> AIM OF THE TASK: Below are entries. Copy exactly the lines running from the line that holds "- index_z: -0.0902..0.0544" to the line that holds "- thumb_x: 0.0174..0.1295", with both ends included.

> SUPPLIED RECORDS:
^^^^
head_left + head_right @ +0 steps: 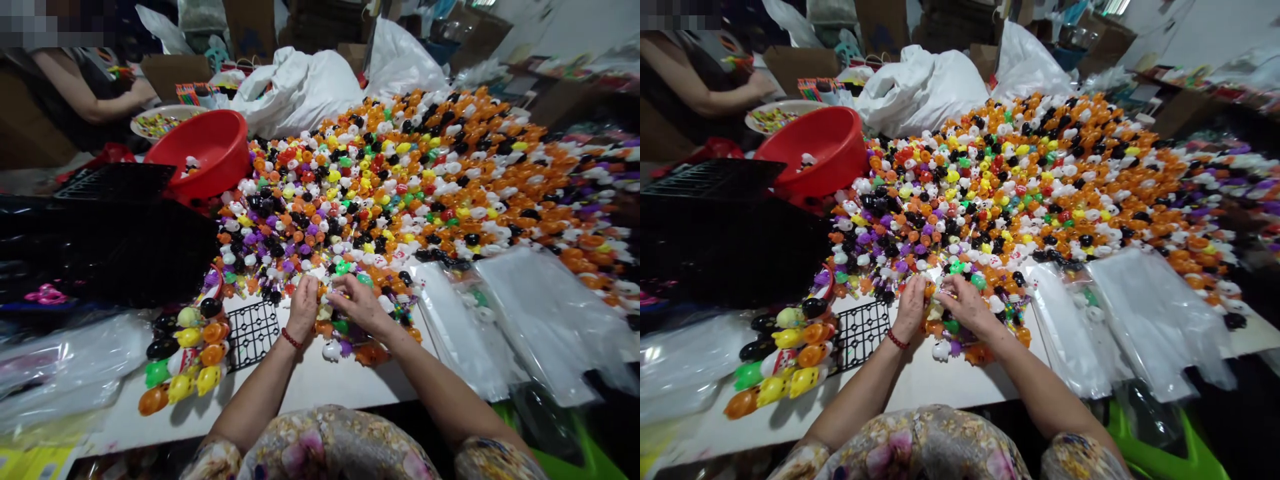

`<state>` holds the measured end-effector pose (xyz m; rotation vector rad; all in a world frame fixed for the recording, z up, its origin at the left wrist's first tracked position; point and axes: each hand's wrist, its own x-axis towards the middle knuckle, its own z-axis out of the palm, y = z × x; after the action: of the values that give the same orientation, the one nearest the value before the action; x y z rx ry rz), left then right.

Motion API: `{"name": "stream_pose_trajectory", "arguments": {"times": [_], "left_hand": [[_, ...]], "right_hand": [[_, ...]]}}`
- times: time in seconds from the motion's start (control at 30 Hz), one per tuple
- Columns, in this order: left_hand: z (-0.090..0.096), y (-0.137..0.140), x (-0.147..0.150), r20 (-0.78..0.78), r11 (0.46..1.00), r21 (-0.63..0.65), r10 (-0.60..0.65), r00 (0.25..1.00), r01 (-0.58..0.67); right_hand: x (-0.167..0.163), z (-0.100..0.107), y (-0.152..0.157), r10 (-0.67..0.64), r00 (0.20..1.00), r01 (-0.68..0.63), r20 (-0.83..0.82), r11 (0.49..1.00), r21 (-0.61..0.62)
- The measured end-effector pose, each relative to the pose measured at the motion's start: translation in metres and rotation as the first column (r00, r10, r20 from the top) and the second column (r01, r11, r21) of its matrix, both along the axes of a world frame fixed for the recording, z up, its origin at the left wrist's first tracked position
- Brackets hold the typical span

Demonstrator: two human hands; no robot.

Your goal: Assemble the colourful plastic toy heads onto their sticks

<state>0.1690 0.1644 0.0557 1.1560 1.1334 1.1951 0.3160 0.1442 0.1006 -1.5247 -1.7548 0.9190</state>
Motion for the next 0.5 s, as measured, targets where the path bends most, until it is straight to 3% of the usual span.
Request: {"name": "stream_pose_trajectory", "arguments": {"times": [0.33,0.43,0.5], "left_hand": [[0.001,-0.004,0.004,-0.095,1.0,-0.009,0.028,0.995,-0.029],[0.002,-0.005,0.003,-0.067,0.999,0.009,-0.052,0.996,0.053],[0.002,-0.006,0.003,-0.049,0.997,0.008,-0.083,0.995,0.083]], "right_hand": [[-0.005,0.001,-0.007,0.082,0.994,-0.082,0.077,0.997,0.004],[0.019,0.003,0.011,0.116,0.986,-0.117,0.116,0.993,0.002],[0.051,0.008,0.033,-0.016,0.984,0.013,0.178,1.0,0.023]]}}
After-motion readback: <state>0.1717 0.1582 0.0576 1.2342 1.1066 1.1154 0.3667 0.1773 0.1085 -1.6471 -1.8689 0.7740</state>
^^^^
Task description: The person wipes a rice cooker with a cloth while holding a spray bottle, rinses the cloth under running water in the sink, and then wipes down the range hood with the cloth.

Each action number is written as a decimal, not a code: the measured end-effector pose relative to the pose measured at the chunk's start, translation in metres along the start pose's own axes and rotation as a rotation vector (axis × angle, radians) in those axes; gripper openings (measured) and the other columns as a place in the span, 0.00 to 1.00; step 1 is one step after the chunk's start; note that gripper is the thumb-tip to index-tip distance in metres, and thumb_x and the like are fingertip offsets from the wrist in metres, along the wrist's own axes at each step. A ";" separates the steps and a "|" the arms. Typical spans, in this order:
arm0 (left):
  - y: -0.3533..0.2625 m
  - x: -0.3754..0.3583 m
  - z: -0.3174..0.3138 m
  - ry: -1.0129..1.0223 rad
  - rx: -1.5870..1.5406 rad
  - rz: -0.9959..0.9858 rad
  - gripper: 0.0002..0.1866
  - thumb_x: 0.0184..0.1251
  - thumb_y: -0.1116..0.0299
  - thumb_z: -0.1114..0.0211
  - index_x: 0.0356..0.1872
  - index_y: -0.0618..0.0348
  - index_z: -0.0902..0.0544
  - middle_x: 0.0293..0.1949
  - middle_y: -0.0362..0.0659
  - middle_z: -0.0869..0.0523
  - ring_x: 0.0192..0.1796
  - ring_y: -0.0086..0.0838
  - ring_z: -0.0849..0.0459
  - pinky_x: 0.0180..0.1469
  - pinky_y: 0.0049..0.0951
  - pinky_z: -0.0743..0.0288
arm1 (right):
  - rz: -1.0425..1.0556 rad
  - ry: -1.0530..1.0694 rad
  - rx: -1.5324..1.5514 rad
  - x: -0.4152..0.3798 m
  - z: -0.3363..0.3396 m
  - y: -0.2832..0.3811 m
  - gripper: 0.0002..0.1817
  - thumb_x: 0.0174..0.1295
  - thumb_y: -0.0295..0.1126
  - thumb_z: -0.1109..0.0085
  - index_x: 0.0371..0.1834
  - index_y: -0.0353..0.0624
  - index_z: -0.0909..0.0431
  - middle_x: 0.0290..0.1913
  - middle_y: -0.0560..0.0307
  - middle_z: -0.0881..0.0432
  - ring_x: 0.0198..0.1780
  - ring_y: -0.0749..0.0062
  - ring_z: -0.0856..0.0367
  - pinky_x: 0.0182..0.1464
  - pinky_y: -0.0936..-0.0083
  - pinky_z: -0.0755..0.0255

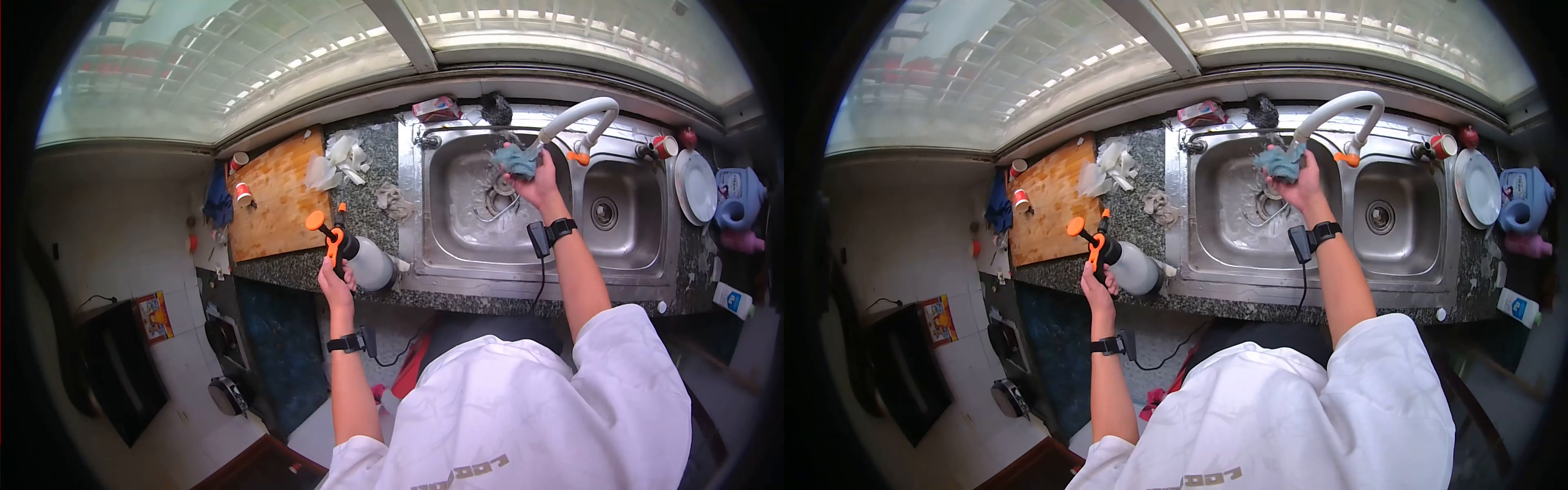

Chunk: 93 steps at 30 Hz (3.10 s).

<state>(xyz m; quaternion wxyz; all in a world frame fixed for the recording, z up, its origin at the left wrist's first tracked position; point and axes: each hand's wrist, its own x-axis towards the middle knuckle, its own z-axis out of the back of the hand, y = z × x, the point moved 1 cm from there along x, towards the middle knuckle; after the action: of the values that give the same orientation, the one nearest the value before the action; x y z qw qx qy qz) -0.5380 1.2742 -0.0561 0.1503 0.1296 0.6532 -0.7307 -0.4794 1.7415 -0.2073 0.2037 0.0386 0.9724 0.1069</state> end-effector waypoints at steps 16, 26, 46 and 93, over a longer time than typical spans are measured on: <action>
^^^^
> YOUR RESPONSE:
  - index_z: -0.0902..0.0544
  - middle_x: 0.0293..0.1949
  - middle_y: -0.0362..0.0659
  - middle_z: -0.0869..0.0523
  - ring_x: 0.0192..0.1796
  - ring_y: -0.0086..0.0838
  - ring_z: -0.0849..0.0459
  - pinky_x: 0.0180..0.1469
  - pinky_y: 0.0049..0.0951
  - pinky_z: -0.0743..0.0288
arm1 (right):
  - rz: -1.0425..1.0556 rad
  - ry: -1.0530..1.0694 rad
  - rx: -1.5324..1.5514 rad
  - x: -0.4152..0.3798 m
  - z: -0.3363..0.3396 m
  - y: -0.2832..0.3811 m
  - gripper: 0.0002..0.1817
  - thumb_x: 0.0174..0.1295

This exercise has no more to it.